Reproduce, exactly and in full, only the lines below from the one containing "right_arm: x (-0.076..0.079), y" through the one containing "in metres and".

-*-

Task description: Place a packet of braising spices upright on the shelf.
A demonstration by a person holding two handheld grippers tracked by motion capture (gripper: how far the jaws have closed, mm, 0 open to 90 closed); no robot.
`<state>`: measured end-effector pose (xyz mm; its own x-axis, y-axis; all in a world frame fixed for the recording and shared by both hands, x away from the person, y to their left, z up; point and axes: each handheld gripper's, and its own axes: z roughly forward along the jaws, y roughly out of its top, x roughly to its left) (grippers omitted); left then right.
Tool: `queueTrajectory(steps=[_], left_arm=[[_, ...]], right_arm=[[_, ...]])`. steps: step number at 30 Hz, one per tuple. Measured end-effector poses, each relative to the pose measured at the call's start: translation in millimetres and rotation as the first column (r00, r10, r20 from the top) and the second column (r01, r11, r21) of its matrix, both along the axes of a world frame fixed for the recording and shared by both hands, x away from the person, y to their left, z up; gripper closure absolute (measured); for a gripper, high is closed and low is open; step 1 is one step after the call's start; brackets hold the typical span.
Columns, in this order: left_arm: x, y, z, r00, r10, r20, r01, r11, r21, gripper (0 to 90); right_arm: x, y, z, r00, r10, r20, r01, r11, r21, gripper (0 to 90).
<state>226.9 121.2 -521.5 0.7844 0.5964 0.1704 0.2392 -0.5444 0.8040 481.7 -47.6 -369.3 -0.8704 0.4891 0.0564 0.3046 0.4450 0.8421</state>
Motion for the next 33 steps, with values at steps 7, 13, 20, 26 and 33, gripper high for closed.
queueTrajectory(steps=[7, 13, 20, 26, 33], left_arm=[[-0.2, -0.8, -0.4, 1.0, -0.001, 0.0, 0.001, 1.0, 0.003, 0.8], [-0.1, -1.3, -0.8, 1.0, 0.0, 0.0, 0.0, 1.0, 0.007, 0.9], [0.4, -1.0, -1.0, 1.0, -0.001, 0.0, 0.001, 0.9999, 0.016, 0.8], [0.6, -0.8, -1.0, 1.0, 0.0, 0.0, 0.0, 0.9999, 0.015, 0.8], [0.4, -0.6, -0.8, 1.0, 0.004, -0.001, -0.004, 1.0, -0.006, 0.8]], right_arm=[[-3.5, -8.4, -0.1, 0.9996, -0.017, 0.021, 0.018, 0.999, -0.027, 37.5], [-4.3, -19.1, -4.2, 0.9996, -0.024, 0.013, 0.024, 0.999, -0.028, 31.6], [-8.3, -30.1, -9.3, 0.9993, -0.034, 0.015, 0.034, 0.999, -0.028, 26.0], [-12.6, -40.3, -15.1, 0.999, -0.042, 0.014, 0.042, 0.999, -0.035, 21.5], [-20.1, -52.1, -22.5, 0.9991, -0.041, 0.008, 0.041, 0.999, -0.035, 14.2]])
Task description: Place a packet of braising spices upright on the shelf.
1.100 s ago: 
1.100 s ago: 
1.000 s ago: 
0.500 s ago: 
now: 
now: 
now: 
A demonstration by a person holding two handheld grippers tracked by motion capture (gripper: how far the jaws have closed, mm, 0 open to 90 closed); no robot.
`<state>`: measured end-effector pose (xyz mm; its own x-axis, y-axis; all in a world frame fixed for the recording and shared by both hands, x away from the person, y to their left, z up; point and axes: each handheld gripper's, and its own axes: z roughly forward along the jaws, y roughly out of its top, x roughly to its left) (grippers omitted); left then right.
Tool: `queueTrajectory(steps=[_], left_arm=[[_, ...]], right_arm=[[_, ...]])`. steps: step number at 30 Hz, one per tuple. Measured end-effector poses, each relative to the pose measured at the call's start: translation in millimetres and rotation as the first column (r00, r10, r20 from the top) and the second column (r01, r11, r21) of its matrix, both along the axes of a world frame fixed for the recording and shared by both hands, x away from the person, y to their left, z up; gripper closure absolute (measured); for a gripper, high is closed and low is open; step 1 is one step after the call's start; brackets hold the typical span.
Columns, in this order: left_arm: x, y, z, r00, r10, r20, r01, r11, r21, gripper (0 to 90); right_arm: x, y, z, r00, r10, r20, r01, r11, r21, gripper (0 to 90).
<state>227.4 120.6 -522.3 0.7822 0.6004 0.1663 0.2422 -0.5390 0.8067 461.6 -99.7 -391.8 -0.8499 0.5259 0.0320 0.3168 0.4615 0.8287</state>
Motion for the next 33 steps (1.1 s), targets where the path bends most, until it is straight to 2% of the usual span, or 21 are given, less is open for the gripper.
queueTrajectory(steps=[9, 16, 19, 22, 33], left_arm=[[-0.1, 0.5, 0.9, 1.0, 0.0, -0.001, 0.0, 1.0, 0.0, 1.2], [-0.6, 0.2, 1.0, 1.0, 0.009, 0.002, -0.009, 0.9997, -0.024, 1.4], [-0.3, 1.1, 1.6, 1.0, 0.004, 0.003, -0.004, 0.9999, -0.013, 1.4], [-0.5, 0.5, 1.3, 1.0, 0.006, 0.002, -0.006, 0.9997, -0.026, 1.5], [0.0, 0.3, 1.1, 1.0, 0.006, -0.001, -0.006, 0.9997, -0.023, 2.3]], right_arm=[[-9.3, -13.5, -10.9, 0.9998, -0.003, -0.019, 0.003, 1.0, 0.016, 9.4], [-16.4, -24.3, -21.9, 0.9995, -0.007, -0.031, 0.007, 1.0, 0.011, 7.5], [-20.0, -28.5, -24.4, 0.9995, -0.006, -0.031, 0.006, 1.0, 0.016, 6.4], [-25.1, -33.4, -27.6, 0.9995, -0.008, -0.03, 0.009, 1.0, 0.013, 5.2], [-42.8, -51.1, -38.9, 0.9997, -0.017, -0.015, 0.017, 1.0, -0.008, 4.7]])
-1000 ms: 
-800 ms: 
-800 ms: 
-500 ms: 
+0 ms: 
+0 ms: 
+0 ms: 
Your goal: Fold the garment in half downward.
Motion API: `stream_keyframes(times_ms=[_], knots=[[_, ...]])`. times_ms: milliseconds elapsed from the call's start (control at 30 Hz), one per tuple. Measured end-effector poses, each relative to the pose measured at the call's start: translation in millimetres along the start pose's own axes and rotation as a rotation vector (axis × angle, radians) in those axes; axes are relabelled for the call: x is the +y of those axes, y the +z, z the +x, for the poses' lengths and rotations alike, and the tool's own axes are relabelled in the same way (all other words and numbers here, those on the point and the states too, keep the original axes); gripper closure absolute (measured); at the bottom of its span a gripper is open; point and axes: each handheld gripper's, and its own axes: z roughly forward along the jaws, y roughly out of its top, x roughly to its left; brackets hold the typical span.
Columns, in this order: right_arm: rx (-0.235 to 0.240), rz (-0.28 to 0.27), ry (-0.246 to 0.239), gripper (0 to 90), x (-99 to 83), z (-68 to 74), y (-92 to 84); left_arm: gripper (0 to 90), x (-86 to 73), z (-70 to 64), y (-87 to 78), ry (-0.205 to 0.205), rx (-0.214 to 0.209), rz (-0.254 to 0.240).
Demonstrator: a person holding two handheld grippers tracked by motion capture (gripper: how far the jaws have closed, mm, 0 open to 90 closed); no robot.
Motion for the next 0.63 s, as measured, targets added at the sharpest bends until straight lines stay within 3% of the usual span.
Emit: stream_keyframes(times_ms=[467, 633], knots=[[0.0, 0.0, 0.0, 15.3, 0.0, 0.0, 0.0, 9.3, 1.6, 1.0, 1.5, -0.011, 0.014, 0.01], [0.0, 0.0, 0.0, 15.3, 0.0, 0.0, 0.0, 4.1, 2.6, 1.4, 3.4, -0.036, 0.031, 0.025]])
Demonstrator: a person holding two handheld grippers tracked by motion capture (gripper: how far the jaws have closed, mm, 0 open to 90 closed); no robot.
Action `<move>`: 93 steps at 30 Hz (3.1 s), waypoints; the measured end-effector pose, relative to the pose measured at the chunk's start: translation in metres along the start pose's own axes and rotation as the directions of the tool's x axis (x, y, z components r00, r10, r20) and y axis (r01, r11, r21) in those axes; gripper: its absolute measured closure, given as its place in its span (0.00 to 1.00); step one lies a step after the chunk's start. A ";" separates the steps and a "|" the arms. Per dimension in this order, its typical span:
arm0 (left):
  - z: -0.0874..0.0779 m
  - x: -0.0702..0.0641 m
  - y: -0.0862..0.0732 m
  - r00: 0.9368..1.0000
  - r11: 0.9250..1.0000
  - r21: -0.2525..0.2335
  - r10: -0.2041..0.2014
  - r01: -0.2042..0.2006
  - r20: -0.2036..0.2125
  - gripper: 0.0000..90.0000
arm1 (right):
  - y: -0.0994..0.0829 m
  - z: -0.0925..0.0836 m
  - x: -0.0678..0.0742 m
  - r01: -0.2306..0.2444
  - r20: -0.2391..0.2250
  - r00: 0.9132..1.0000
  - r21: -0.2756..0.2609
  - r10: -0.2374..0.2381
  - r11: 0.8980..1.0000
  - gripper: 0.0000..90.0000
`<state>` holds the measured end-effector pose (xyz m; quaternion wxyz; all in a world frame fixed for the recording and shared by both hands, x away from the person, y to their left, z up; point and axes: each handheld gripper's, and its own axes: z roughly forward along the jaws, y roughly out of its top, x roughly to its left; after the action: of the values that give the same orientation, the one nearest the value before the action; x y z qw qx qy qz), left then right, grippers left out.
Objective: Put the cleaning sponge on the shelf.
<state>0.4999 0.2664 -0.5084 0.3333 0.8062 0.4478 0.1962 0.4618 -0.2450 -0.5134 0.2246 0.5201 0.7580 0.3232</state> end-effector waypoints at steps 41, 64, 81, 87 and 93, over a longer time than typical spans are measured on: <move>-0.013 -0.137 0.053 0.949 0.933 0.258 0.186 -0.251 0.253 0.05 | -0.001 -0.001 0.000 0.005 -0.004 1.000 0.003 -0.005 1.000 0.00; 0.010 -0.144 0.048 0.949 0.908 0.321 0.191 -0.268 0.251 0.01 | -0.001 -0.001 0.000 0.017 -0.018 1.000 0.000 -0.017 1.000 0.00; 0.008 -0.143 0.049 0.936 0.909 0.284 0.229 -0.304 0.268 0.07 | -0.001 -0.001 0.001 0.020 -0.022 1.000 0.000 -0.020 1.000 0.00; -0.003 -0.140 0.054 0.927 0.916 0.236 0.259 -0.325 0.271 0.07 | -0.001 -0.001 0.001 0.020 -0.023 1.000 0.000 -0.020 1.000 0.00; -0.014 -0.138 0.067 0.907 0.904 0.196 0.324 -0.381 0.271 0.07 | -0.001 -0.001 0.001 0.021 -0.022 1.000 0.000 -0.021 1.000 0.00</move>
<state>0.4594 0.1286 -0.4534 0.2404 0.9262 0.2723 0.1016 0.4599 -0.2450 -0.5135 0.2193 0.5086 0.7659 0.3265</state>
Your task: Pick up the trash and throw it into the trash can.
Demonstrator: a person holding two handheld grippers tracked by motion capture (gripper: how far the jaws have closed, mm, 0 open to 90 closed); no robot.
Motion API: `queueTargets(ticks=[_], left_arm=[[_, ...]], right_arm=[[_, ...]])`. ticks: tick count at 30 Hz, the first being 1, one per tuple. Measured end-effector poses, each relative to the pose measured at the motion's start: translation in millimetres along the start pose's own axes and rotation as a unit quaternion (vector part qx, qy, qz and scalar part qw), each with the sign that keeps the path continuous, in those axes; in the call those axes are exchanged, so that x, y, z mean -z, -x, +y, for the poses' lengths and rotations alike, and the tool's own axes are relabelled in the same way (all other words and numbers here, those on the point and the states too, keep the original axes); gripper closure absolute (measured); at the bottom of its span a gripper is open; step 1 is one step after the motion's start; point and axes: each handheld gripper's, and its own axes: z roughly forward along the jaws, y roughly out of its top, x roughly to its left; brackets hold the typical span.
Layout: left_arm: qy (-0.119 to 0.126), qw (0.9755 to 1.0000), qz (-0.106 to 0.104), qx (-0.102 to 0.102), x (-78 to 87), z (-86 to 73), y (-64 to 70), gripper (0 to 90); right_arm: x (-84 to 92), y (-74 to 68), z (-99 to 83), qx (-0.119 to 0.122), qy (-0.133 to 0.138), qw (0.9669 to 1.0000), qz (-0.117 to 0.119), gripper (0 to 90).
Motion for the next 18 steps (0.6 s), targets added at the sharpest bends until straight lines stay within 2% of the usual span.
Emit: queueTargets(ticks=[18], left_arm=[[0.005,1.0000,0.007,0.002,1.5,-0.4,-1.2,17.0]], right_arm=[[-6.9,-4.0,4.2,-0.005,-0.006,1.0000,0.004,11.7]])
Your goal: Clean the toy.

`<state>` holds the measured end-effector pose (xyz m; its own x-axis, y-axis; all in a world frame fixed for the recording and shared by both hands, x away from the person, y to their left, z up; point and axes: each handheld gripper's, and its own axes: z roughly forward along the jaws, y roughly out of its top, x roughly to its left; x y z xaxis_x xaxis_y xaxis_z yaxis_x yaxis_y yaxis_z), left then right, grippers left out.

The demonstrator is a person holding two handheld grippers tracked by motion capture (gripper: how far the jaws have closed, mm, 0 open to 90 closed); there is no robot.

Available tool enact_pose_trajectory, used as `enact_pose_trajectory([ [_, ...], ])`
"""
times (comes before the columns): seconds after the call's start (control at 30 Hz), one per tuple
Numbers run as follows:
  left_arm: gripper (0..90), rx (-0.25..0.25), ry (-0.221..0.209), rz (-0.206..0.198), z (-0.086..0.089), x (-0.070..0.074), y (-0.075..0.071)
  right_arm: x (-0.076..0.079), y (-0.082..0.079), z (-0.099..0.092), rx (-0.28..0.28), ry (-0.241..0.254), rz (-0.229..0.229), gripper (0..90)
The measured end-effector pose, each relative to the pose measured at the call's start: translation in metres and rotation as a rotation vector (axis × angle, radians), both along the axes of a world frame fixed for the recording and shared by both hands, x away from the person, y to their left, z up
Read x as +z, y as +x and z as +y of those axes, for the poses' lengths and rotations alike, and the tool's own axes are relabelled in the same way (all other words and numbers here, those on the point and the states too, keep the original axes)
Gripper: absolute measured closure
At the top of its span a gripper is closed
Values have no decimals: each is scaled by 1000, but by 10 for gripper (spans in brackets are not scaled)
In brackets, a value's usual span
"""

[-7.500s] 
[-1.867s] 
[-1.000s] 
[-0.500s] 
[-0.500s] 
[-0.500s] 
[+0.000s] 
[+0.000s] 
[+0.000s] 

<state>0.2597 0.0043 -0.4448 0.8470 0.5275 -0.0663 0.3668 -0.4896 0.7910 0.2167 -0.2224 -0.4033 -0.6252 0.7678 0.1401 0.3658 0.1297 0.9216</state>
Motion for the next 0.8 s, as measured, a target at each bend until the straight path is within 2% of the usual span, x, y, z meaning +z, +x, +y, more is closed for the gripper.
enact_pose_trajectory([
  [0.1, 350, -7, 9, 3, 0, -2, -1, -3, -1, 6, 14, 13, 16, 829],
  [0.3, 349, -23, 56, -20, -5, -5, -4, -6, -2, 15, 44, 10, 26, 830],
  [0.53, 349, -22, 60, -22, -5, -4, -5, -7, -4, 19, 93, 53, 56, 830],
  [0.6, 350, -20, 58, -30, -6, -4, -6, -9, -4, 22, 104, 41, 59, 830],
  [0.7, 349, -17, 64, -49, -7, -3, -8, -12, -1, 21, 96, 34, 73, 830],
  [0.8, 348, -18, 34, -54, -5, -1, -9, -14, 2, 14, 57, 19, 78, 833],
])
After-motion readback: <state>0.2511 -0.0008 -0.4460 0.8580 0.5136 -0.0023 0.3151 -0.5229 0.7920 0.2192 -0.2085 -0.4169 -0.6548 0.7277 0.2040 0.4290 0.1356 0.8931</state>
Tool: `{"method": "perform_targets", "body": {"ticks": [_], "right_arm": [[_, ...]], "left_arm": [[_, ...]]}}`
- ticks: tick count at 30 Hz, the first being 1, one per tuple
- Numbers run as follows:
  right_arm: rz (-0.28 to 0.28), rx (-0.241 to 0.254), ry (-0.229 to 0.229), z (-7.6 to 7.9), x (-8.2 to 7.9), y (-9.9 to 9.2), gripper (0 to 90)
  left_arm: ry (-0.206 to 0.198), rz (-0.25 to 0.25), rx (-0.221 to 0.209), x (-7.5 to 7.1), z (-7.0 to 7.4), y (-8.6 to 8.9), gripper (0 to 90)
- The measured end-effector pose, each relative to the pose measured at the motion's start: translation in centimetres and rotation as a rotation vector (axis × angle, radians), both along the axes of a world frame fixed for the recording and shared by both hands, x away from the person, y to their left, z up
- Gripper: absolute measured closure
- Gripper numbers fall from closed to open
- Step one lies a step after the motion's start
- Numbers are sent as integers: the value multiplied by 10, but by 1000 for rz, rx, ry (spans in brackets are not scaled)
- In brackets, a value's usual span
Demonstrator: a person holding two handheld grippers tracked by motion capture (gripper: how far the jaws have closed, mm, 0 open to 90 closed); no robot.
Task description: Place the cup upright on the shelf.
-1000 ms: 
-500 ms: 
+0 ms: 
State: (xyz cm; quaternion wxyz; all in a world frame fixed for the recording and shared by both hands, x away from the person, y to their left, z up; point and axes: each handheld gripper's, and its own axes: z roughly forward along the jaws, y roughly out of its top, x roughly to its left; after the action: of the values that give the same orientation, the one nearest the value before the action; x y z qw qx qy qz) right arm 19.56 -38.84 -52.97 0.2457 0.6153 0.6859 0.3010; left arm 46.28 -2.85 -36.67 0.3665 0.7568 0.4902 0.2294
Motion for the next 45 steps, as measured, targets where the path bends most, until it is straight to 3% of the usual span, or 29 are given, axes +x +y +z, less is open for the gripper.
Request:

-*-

■ Answer box ■
  right_arm: x (-0.076..0.079), y (-0.082..0.079), z (-0.099..0.092), rx (-0.28..0.28), ry (-0.241..0.254), rz (-0.229..0.229), gripper (0..90)
The measured end-effector pose, each relative to the pose measured at the call's start: translation in metres and rotation as a rotation vector (axis × angle, radians), both along the axes of a world frame fixed for the recording and shared by both hands, x away from the person, y to their left, z up

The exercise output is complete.